With Hurricane Isaac bearing down on New Orleans, many abandoned houses… (Mira Oberman / AFP/Getty…)
NEW ORLEANS -- Tuesday afternoon, a man named Steve sat in a cement tower, holding the fate of New Orleans' Ninth Ward in his hand. In particular he held a radio, waiting for word to close the Seabrook structure, a massive set of floodgates in the Lake Pontchartrain levee.
"It's tricky," said Steve Pantorno of the U.S. Army Corps of Engineers.
White-capped waves -- the earliest signs of Hurricane Isaac -- poured in from the lake as he watched. But gates throughout the region had to be closed in proper order, he said, ending with Seabrook.
PHOTOS: Bracing for Isaac
Last time -- and people here know what "last time" means -- the levee blew out and famously flooded the Ninth Ward. After Katrina, the corps built the Seabrook Floodgate Structure to shore up and control the levee where the lake flows into the Industrial Canal. Its mighty steel gate swings shut and, in theory, should protect the city against a storm surge.
In early afternoon word came, for the first time: Shut the door.
The levee's collapse in 2005 was only half the reason people died in the Ninth Ward during Katrina. The other half was the fact that so many people in the neighborhood had decided to stay during the storm -- they hadn't gotten word of its imminent arrival, or its severity.
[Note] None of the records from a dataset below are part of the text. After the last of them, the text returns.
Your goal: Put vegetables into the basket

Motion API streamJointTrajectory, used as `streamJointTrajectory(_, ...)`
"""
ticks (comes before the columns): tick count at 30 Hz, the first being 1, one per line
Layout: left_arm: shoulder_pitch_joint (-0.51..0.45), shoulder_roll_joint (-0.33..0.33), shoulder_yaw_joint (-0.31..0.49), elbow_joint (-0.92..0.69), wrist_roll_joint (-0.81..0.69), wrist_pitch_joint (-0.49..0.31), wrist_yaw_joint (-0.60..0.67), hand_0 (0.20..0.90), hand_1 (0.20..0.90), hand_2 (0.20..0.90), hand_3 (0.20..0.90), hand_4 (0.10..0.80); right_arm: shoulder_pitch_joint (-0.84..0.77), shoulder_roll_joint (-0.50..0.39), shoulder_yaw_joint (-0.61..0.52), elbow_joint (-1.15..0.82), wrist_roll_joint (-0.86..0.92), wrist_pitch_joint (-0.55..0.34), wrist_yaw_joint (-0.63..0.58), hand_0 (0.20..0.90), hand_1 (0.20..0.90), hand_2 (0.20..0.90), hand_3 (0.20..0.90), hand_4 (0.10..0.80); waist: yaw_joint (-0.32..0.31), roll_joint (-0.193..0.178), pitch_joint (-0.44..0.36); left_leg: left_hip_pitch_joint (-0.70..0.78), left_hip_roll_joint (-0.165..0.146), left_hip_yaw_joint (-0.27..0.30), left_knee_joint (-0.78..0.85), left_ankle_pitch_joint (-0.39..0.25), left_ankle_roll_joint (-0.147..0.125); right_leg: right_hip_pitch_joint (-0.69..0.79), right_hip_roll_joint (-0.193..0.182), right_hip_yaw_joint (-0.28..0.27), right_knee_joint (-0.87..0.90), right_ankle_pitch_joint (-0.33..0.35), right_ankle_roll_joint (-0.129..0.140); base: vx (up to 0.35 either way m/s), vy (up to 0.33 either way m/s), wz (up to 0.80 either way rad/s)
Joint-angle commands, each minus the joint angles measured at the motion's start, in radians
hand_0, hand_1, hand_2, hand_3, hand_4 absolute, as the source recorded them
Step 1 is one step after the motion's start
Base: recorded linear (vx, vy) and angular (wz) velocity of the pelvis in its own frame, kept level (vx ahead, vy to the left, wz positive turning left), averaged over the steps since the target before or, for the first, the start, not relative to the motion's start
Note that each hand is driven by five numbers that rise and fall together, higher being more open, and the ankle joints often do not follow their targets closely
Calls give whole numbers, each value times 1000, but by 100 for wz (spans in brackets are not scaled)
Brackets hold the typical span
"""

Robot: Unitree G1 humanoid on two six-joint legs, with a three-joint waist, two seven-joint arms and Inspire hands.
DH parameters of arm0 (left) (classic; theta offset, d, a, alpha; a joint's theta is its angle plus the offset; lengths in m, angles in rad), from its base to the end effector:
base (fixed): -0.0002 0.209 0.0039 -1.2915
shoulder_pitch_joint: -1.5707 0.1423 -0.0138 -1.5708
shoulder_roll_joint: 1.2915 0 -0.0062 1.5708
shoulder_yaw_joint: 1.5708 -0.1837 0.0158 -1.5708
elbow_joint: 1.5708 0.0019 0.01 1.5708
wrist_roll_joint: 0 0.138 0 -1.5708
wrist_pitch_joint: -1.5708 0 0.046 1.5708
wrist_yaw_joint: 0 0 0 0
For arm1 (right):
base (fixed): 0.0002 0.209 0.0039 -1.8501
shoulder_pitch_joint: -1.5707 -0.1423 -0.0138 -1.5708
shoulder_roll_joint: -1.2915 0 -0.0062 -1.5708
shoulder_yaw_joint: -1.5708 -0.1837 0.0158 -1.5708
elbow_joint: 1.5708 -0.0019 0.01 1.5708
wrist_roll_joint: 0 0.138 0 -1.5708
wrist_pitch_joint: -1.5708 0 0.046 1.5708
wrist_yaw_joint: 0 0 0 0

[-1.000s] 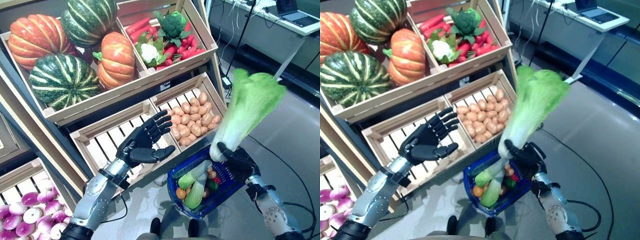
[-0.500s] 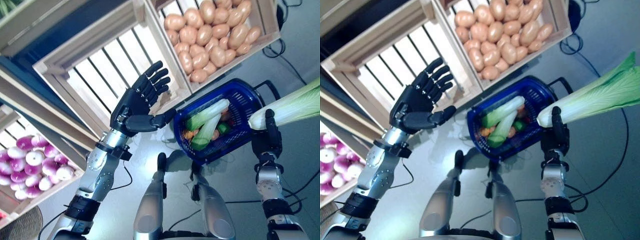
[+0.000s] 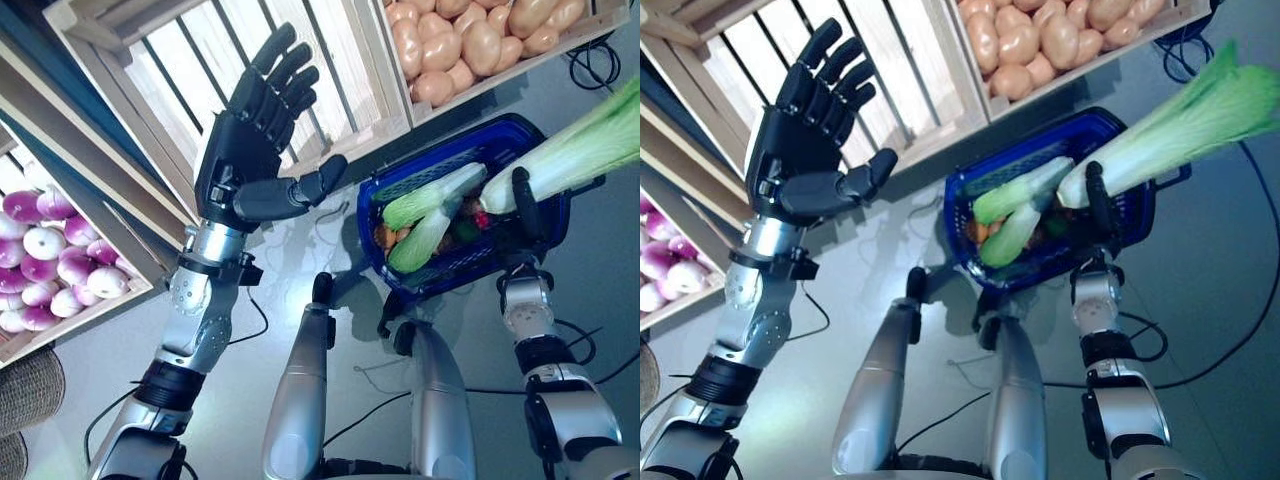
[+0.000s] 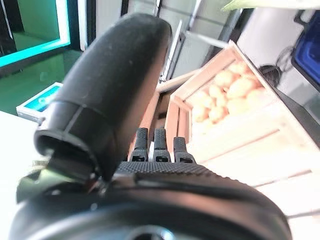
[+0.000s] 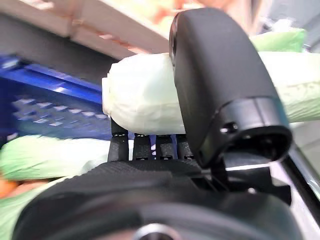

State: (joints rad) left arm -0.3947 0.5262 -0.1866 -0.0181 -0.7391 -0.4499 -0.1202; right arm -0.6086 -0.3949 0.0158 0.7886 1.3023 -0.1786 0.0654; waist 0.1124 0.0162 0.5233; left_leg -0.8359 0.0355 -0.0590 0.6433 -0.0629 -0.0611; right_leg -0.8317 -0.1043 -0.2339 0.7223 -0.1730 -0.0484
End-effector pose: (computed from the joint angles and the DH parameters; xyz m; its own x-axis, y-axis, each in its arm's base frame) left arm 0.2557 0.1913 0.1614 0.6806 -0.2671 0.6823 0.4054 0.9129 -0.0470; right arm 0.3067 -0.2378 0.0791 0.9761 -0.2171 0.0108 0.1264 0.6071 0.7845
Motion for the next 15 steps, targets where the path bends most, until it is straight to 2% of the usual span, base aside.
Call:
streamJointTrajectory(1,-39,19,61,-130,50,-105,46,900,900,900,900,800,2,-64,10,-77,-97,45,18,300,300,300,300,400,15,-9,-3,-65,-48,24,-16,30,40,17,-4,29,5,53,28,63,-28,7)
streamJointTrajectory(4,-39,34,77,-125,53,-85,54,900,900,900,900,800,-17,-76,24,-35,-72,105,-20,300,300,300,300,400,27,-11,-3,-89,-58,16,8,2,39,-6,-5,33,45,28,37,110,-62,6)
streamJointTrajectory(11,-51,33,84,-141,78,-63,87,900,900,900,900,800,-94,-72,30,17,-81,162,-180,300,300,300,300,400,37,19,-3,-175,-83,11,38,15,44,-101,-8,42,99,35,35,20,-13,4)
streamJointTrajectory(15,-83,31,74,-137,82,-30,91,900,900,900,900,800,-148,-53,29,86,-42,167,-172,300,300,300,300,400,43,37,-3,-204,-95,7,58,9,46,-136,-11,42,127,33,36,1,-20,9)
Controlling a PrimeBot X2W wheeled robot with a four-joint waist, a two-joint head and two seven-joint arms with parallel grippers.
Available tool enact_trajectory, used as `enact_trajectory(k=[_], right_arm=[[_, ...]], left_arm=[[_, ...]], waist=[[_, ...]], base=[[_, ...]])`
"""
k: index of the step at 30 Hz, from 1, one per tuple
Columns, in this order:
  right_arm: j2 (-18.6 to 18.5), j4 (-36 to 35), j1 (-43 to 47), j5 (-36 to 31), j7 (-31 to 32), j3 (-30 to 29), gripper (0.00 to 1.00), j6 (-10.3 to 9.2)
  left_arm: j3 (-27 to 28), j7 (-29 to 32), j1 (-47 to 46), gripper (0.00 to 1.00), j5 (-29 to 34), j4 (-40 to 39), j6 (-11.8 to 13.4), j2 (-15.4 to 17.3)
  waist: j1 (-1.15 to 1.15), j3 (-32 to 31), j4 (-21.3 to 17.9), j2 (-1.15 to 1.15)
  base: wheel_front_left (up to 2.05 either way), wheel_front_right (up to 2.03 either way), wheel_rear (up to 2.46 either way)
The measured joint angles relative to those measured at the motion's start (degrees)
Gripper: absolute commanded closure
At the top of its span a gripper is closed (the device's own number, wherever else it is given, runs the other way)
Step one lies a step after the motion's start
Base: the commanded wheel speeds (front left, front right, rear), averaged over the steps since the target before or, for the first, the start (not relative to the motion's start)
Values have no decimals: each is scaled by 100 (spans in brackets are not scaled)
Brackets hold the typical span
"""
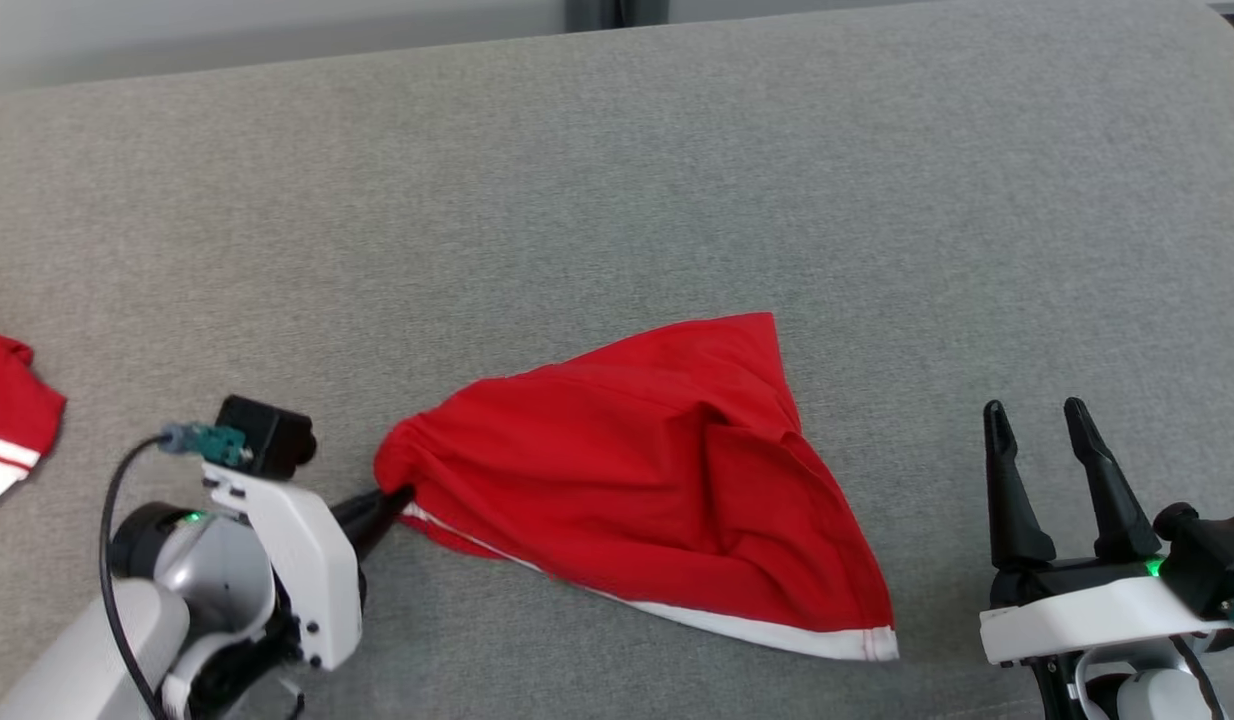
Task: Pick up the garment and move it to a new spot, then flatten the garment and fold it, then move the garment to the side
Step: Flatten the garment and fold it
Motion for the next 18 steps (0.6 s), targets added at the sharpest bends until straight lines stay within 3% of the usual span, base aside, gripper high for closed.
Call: enact_trajectory(k=[9,10,11,12,13,18], right_arm=[[-2,80,-7,84,-33,10,0,0],[-2,85,-9,88,-40,9,0,0],[-2,87,-11,88,-41,5,0,0],[-2,87,-13,87,-42,-3,0,0],[-2,86,-15,86,-46,-8,0,0],[-2,59,-55,27,-53,-24,0,0]], left_arm=[[77,-58,-536,100,-227,1015,-94,-432],[81,-133,-547,86,-233,1102,-103,-470],[78,-191,-563,54,-232,1176,-110,-497],[89,-264,-566,13,-232,1230,-130,-532],[93,-342,-565,0,-231,1269,-144,-560],[240,-943,-405,0,-107,1258,-90,-605]], waist=[[0,59,-202,0],[0,58,-205,0],[0,53,-204,0],[0,48,-195,0],[0,42,-180,0],[0,-20,-51,0]], base=[[0,0,0],[0,0,0],[0,0,0],[0,0,0],[0,0,0],[0,0,0]])
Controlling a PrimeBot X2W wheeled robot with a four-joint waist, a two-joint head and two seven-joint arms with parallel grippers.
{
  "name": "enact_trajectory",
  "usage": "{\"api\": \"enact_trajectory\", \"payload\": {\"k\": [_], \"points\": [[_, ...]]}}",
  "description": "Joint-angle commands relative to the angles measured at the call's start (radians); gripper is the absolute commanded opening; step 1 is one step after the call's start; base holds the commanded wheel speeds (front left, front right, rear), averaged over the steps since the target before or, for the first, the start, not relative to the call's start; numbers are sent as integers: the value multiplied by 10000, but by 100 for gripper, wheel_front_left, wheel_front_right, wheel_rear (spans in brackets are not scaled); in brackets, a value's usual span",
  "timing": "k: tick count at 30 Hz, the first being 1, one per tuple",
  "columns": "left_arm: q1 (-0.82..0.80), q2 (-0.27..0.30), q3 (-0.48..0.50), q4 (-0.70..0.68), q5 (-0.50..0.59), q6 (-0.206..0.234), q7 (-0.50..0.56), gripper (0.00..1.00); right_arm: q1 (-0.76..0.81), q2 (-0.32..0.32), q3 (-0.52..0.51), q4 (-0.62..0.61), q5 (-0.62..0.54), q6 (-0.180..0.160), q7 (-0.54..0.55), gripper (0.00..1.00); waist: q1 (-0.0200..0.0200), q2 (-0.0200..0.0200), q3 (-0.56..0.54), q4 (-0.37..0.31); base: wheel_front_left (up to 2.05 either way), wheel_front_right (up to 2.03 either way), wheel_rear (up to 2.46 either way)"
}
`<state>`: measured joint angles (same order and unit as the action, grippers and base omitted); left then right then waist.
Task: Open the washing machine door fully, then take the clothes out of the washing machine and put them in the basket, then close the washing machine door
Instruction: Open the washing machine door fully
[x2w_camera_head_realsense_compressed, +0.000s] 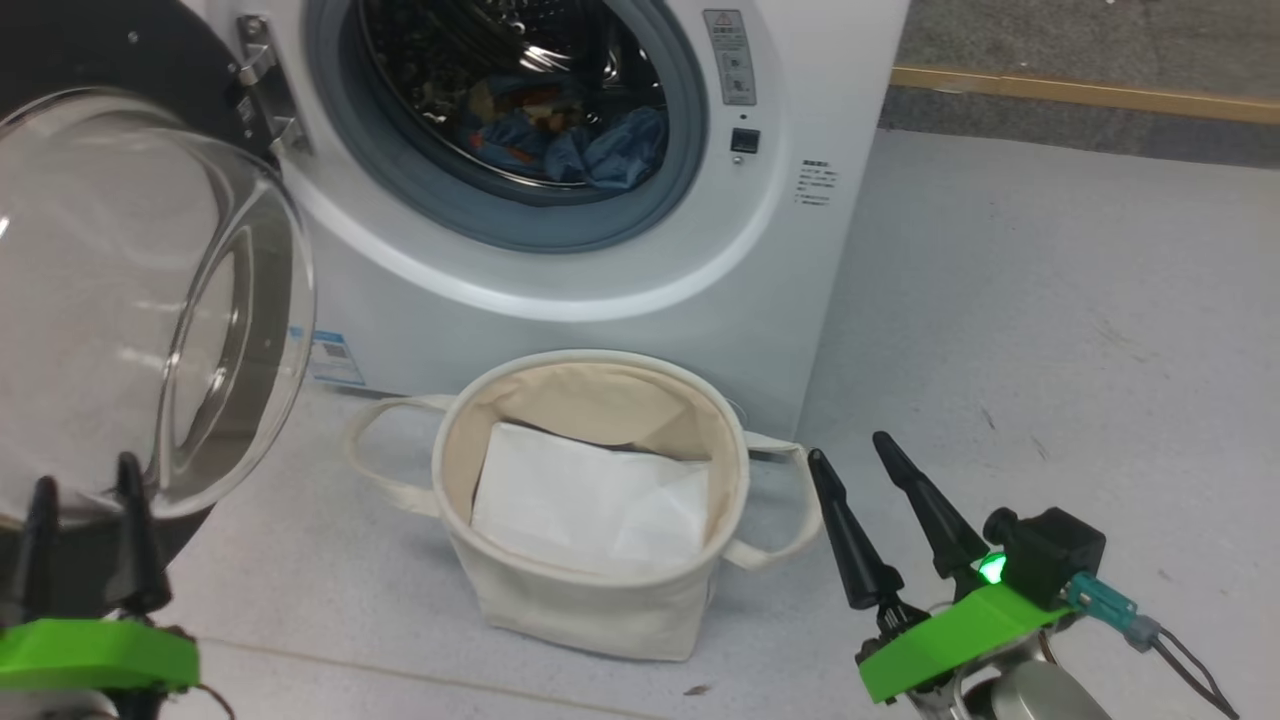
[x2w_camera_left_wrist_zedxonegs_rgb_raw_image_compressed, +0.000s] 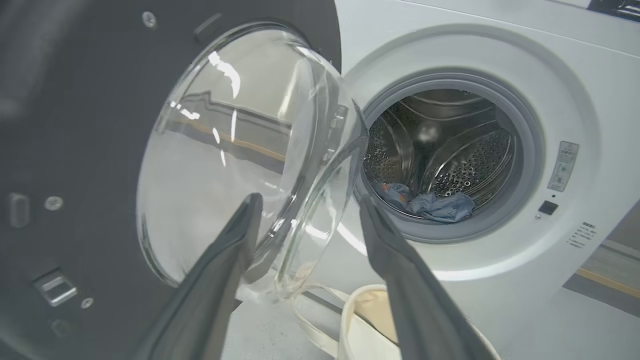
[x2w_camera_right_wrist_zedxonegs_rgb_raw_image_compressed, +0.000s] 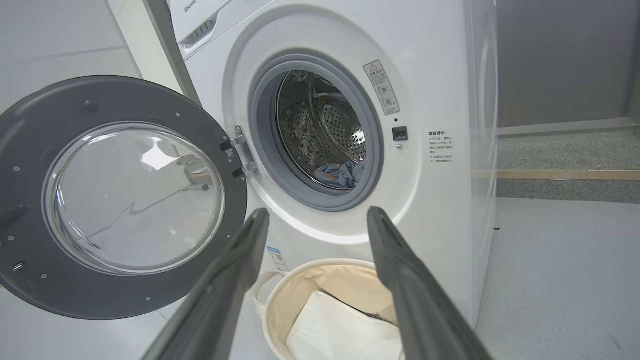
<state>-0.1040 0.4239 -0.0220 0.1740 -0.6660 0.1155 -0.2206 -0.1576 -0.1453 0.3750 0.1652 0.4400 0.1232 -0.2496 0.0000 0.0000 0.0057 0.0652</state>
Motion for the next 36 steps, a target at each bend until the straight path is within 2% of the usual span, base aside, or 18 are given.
{"api": "enact_trajectory", "payload": {"k": [1, 5, 12, 19, 26, 36], "points": [[-311, 272, 376, -429, 90, 75, 41, 100, -421, 57, 171, -325, -23, 75, -119, 100, 0, 0, 17, -110, 0, 0, 0], [-217, 34, 70, -1163, 33, 150, 326, 100, -467, 70, 192, -351, -47, 75, -119, 100, 0, 0, 77, -452, 0, 0, 0], [-227, -279, -361, -1973, -296, -232, 511, 100, -821, 26, 365, -417, -111, 75, -82, 100, 0, 0, 273, -1216, 0, 0, 0], [-69, -212, -813, -1980, -30, -338, 640, 100, -902, 57, 220, -387, -106, 75, -42, 100, 0, 0, 331, -1835, 0, 0, 0], [89, -304, -1144, -1815, -39, -543, 633, 100, -742, 109, -56, -324, -130, 75, 91, 100, 0, 0, 355, -2132, 0, 0, 0], [161, -456, -1294, -1673, -189, -710, 475, 100, -695, 189, -235, -351, -236, 75, 292, 100, 0, 0, 326, -2207, 0, 0, 0]]}}
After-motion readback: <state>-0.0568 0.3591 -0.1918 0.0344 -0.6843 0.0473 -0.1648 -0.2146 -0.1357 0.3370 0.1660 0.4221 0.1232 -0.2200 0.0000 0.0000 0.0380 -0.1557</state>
This time, things have changed.
During the past seven years, technology and awareness have proliferated throughout the area. Even before Hurricane Isaac had grown to hurricane strength, residents packed their belongings, climbed into their vehicles and headed out to Texas, or Alabama, or Tennessee. The Lower Ninth Ward -- the worst-hit during Katrina -- stood almost utterly empty Tuesday evening.
Like the last man in an abandoned fortress, Billy Saffrhan surveyed the levees that surround his home. It's a new place, built since Katrina, and even though his family headed to Dallas, he stayed behind.
"Just watching for looters," he said. "And really I don't think it's going to be that bad a storm."
He petted his wire-haired terrier. "This here is Lucky," he said.
"We're gonna be all right."
A few blocks away was a series of stylized houses that look like traditional New Orleans homes as re-imagined by Dr. Seuss. People here call them BradPittHouses, all one word. In the back yard of a BradPittHouse on Tennessee Street, Sid William and Lisa Bourgeois strapped down their barbecue grill and prepared to ride out the storm.
"We're about to party through this thing," William said, doing a quick boogie. The charity founded and backed by the actor -- a charity called Make It Right -- built the homes to higher standard than the Ninth Ward's typical wood-frame shotgun house. William pointed out the house's cement pillars, rainwater tank and storm windows. "All thanks to Mr. Brad Pitt."
Another quick shimmy. "We‘re going to grill everything from the freezer and enjoy ourselves," he said. "We have a good time on Tennessee Street."